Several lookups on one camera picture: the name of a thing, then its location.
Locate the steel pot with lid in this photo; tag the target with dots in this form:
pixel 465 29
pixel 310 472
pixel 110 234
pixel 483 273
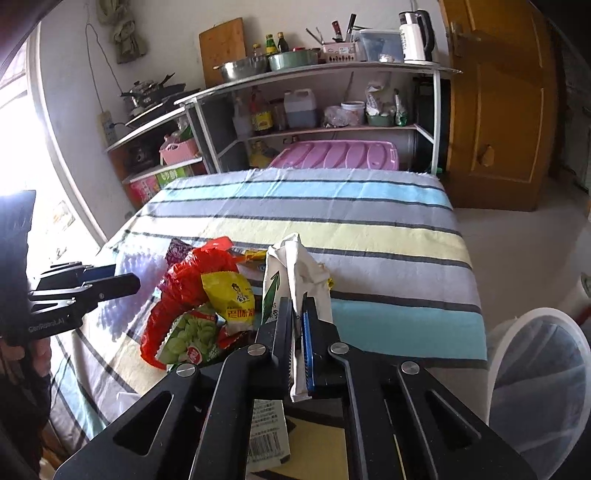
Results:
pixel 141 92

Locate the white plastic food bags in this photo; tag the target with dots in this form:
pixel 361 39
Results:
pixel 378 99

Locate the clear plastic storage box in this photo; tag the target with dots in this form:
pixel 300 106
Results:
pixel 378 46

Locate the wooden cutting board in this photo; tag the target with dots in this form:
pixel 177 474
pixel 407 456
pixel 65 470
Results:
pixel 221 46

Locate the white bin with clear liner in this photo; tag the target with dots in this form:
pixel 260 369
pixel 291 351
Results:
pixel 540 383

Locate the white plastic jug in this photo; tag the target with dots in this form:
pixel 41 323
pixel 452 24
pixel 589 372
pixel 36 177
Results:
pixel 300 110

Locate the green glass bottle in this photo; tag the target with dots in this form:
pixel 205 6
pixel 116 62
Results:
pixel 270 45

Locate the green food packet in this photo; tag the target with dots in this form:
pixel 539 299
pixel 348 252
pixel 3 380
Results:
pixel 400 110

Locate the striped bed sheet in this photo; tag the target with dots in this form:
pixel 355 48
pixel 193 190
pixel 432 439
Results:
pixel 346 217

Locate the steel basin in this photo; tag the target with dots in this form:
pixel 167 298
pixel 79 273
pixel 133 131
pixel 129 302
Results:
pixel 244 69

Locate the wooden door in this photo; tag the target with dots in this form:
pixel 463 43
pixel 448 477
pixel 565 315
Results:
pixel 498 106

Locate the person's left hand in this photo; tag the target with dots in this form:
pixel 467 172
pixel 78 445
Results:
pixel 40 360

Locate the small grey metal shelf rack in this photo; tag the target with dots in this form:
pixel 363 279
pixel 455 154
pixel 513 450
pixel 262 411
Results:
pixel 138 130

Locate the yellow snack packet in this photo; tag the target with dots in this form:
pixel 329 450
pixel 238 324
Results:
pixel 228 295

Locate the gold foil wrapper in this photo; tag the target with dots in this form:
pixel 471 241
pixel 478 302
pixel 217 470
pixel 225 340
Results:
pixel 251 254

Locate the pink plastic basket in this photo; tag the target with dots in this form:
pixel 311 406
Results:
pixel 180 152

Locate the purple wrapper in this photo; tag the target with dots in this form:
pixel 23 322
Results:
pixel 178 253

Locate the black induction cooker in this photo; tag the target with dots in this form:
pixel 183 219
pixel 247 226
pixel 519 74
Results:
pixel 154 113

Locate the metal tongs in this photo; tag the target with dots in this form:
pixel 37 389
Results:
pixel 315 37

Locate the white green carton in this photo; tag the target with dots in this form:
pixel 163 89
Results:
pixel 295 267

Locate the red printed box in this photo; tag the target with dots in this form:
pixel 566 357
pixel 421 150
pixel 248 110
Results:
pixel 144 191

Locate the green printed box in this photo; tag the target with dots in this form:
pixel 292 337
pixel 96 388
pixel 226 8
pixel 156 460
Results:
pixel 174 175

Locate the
+-------+
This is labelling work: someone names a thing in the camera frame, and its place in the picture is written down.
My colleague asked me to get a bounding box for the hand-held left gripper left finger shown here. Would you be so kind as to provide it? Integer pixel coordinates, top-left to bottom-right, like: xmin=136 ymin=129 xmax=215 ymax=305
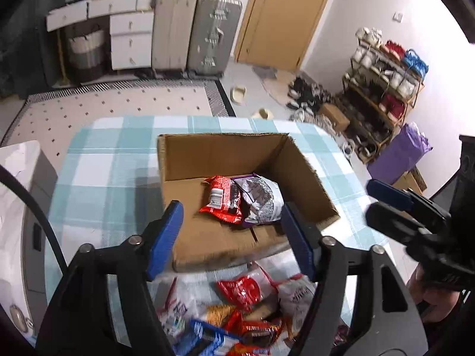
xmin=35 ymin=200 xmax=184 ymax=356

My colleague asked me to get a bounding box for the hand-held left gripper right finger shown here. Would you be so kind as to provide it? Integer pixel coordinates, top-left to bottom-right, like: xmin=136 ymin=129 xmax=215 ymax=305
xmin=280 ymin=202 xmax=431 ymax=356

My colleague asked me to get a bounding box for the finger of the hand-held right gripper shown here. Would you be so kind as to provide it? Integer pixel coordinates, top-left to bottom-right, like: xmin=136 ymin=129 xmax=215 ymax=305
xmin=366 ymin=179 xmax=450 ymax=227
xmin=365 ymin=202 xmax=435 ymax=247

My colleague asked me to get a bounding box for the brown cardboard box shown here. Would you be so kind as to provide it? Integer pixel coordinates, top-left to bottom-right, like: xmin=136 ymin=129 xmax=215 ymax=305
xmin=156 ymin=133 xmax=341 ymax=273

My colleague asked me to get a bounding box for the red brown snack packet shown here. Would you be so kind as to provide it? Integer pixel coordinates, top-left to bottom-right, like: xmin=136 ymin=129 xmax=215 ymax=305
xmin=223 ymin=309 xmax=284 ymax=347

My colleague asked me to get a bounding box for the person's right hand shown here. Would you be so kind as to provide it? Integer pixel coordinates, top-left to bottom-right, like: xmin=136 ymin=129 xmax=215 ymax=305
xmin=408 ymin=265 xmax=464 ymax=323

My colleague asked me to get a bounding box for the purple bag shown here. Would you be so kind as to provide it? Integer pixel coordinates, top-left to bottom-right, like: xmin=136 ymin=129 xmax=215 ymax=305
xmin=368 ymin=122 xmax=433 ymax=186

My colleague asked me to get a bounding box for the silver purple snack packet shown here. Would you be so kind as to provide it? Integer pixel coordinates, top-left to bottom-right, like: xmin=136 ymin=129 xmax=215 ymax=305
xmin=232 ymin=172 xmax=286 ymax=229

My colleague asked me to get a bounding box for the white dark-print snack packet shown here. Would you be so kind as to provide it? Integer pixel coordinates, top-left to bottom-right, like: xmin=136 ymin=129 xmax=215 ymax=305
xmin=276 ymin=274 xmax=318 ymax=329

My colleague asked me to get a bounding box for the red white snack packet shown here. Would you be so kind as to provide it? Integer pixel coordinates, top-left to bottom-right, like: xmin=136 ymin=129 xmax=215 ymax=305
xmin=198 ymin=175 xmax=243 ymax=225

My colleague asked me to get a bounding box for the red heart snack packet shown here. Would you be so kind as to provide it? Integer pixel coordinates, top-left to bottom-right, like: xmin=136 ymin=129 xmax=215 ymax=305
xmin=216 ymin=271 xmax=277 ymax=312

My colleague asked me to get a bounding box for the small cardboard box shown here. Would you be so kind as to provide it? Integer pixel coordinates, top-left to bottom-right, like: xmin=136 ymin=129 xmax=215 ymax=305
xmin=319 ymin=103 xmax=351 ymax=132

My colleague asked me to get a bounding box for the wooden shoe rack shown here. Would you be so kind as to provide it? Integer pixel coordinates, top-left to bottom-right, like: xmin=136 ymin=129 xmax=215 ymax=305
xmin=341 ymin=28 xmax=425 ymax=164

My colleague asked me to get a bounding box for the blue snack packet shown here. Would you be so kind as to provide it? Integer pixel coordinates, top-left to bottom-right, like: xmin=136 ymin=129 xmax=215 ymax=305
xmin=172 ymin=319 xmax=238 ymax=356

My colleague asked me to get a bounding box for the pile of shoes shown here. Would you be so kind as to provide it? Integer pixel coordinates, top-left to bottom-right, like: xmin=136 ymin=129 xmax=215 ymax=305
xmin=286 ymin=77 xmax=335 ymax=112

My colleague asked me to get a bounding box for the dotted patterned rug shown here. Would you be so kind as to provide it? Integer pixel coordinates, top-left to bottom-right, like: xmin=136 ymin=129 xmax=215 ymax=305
+-------+
# What you are asked to do
Repeat exactly the lines above, from the line that contains "Several lookups on" down through the line that contains "Locate the small". Include both of those lines and none of the pictures.

# Exercise solution
Several lookups on one camera picture: the name of a thing, then its location.
Locate the steel pot with lid in this photo; tag the target with dots in this form:
pixel 465 29
pixel 310 472
pixel 110 234
pixel 483 273
Results:
pixel 141 92

Locate the white plastic food bags in this photo; tag the target with dots in this form:
pixel 361 39
Results:
pixel 378 99

Locate the clear plastic storage box in this photo; tag the target with dots in this form:
pixel 300 106
Results:
pixel 378 46

Locate the wooden cutting board in this photo; tag the target with dots in this form:
pixel 177 474
pixel 407 456
pixel 65 470
Results:
pixel 221 46

Locate the white bin with clear liner in this photo; tag the target with dots in this form:
pixel 260 369
pixel 291 351
Results:
pixel 540 383

Locate the white plastic jug in this photo; tag the target with dots in this form:
pixel 41 323
pixel 452 24
pixel 589 372
pixel 36 177
Results:
pixel 300 110

Locate the green glass bottle in this photo; tag the target with dots in this form:
pixel 205 6
pixel 116 62
Results:
pixel 270 45

Locate the green food packet in this photo; tag the target with dots in this form:
pixel 539 299
pixel 348 252
pixel 3 380
Results:
pixel 400 110

Locate the striped bed sheet in this photo; tag the target with dots in this form:
pixel 355 48
pixel 193 190
pixel 432 439
Results:
pixel 346 217

Locate the steel basin in this photo; tag the target with dots in this form:
pixel 167 298
pixel 79 273
pixel 133 131
pixel 129 302
Results:
pixel 244 69

Locate the wooden door in this photo; tag the target with dots in this form:
pixel 463 43
pixel 448 477
pixel 565 315
Results:
pixel 498 106

Locate the person's left hand in this photo; tag the target with dots in this form:
pixel 467 172
pixel 78 445
Results:
pixel 40 360

Locate the small grey metal shelf rack in this photo; tag the target with dots in this form:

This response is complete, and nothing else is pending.